Lines from the line with "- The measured" to the line with "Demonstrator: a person" in the entries below, and only those, must be output exactly, with both ends included.

···

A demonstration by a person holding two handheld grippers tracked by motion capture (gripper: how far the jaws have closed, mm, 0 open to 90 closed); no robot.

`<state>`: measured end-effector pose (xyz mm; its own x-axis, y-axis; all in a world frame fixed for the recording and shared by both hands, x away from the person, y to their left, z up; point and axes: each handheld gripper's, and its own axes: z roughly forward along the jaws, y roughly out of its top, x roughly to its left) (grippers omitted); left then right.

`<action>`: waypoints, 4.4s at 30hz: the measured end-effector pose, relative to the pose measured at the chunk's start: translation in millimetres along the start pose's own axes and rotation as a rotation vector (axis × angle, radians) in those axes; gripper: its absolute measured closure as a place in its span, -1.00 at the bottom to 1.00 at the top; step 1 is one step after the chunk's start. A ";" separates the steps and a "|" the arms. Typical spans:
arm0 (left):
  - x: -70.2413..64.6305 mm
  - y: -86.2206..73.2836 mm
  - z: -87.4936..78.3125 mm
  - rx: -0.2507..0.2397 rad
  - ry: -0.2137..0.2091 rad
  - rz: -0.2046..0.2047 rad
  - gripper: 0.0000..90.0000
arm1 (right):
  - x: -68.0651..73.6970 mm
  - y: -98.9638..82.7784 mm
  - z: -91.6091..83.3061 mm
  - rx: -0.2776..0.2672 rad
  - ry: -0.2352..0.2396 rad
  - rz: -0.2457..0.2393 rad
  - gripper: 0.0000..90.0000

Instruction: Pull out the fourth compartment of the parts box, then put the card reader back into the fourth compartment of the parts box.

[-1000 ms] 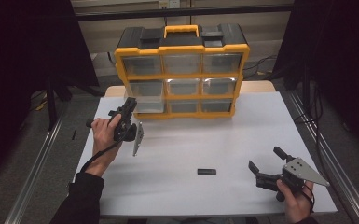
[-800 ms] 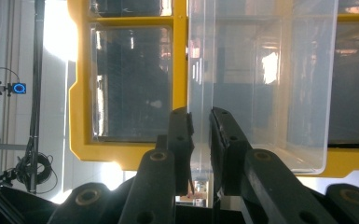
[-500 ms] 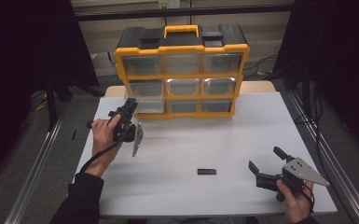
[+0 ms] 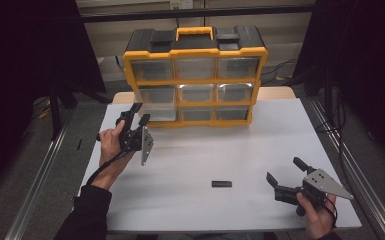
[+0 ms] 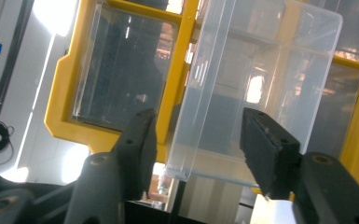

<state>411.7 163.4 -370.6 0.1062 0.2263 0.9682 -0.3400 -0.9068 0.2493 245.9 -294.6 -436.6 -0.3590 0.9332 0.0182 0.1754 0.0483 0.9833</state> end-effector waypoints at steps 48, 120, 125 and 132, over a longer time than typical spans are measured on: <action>0.3 -34.5 -9.0 -0.041 -0.392 -1.238 -0.89 | 0.8 0.5 -0.2 -0.001 0.003 0.000 -1.00; -43.8 -52.8 -117.5 0.017 -0.395 -1.374 -0.92 | 2.0 0.4 -2.9 0.005 -0.028 0.000 -1.00; -44.1 -53.3 -113.4 0.016 -0.469 -1.371 -0.91 | 1.8 -0.1 -1.5 0.007 -0.028 0.006 -1.00; -43.3 -48.4 -108.3 -0.016 -0.561 -1.342 -0.89 | 1.3 -0.2 -2.6 0.004 -0.030 0.013 -1.00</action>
<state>322.4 236.0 -422.5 0.6887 0.7147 -0.1225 0.2972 -0.1242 0.9467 243.1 -294.3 -436.2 -0.3294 0.9438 0.0255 0.1831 0.0373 0.9824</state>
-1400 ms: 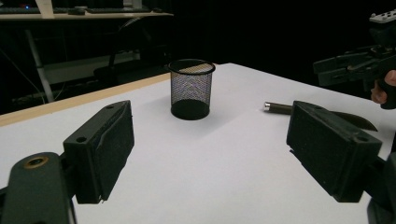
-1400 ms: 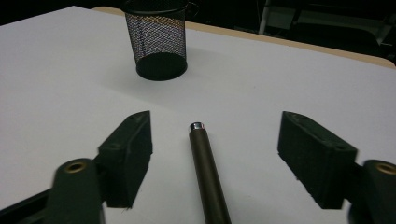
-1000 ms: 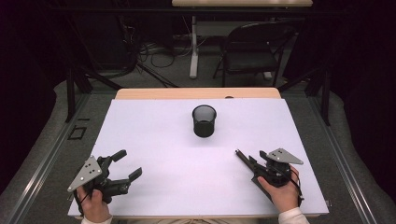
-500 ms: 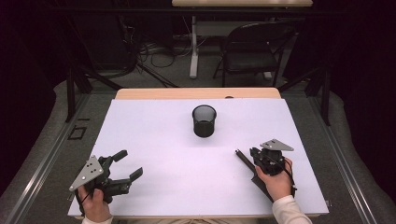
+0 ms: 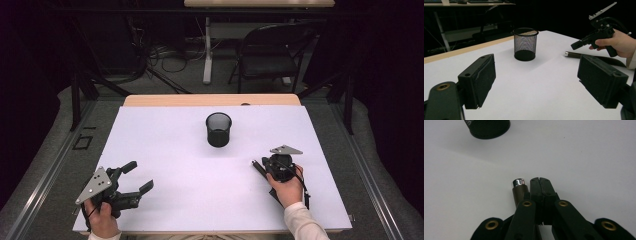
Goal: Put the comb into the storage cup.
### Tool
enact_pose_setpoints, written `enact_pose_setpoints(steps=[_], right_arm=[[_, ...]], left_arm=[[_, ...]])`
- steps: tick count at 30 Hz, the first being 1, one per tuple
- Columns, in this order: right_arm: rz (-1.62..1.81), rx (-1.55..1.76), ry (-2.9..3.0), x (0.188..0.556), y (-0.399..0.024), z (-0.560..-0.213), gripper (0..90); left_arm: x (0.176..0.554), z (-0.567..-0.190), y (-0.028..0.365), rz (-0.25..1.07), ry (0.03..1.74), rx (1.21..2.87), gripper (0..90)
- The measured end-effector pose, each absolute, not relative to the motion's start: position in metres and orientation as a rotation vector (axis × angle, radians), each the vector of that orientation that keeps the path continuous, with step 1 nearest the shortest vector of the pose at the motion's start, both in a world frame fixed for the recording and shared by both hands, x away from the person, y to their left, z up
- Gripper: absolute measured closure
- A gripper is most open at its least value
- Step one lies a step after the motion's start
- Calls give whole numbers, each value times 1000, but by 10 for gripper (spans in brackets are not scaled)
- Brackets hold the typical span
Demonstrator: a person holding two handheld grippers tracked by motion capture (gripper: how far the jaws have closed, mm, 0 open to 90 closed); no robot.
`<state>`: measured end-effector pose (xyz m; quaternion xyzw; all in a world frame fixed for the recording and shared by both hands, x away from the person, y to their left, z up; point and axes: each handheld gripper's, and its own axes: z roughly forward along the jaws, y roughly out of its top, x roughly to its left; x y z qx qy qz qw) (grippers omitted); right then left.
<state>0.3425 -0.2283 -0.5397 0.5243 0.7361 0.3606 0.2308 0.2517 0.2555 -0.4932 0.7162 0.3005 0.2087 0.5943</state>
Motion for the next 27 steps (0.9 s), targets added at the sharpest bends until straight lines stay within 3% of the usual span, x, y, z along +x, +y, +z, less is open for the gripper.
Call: enact_pose_setpoints(steps=[27], right_arm=[[950, 1420, 2114, 344, -214, -549, 900]], left_arm=[[253, -495, 256, 478, 694, 1681, 154]])
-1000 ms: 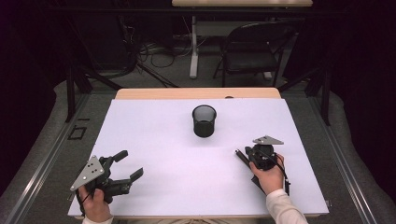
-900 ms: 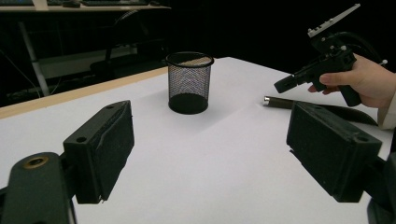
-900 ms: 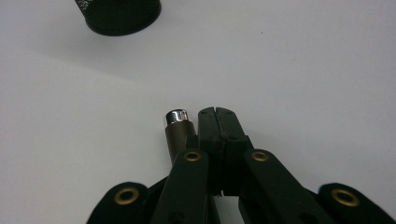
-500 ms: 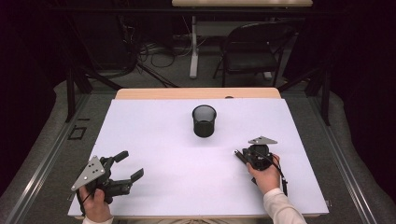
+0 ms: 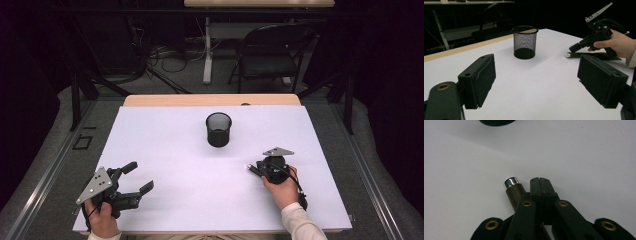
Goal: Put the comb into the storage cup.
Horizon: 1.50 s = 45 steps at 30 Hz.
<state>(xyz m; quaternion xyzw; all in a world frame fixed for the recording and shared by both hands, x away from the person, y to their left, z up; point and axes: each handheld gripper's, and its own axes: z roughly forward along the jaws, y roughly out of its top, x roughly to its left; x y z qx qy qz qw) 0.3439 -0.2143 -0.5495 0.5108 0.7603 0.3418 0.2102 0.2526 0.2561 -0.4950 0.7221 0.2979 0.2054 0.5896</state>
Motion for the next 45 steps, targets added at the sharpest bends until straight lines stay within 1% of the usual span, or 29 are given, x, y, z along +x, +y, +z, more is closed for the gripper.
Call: enact_pose_setpoints(steps=[26, 45], right_arm=[[918, 1358, 2243, 320, -193, -549, 900], [902, 1365, 2280, 298, -205, -550, 900]], left_arm=[[253, -496, 255, 478, 692, 1695, 154], [253, -496, 254, 476, 692, 1694, 154]])
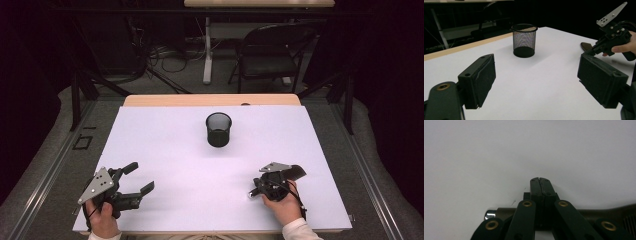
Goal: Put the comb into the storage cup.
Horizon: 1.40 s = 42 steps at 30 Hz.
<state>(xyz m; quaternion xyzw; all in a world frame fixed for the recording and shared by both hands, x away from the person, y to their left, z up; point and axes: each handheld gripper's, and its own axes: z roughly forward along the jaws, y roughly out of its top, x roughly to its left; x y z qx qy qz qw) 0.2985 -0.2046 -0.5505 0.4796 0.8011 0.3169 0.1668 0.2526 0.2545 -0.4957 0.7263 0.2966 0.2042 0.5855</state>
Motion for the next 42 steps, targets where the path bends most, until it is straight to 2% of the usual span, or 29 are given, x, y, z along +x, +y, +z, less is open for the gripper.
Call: enact_pose_setpoints(steps=[21, 42], right_arm=[[904, 1414, 2266, 273, -229, -551, 900], [920, 1463, 2225, 267, -248, -550, 900]], left_arm=[[253, -496, 253, 477, 690, 1698, 154], [253, -497, 253, 472, 691, 1702, 154]])
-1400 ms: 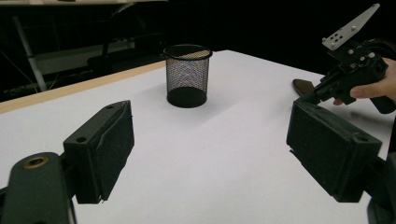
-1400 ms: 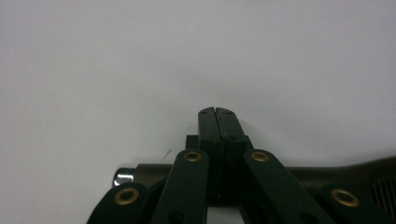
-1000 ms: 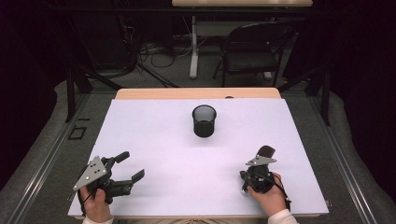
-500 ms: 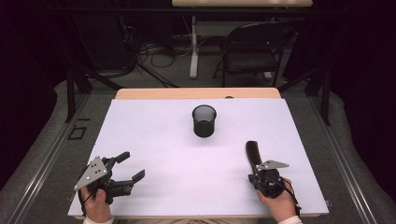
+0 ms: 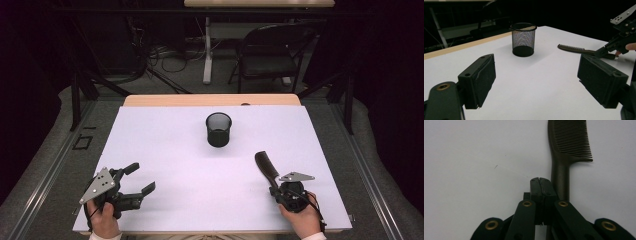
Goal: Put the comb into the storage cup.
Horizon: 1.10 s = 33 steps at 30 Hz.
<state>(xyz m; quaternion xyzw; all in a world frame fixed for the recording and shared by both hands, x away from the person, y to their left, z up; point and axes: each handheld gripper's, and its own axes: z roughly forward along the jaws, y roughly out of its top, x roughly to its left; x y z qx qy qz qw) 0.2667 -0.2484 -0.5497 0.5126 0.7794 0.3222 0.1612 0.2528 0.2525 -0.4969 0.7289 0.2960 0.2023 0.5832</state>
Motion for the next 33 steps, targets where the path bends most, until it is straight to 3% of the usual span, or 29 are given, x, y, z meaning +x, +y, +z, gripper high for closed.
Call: enact_pose_setpoints(steps=[19, 25, 33], right_arm=[[984, 1439, 2209, 266, -248, -544, 881], [1026, 1418, 2179, 265, -248, -540, 813], [1088, 1380, 2132, 263, -248, -534, 631]], left_arm=[[253, -497, 252, 467, 687, 1703, 154], [253, -497, 251, 467, 698, 1713, 154], [256, -498, 250, 458, 733, 1712, 154]])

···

Solution:
- The measured end-effector pose, each absolute, not relative to the motion's start: position in metres and orientation as a rotation vector (axis × angle, radians), each the vector of that orientation that keeps the path continuous, with step 1 nearest the shortest vector of the pose at the motion's start, both in a world frame fixed for the recording and shared by both hands, x away from the person, y to their left, z up
- Gripper: absolute measured closure
- A gripper is most open at its least value
- Step one lies a step after the motion's start
- Calls give whole numbers, each value times 1000, but by 10 for gripper (spans in brackets are not scaled)
- Brackets hold the typical span
Demonstrator: a person holding two handheld grippers tracked by motion capture (gripper: how far the jaws have closed, mm, 0 open to 90 closed); no robot.

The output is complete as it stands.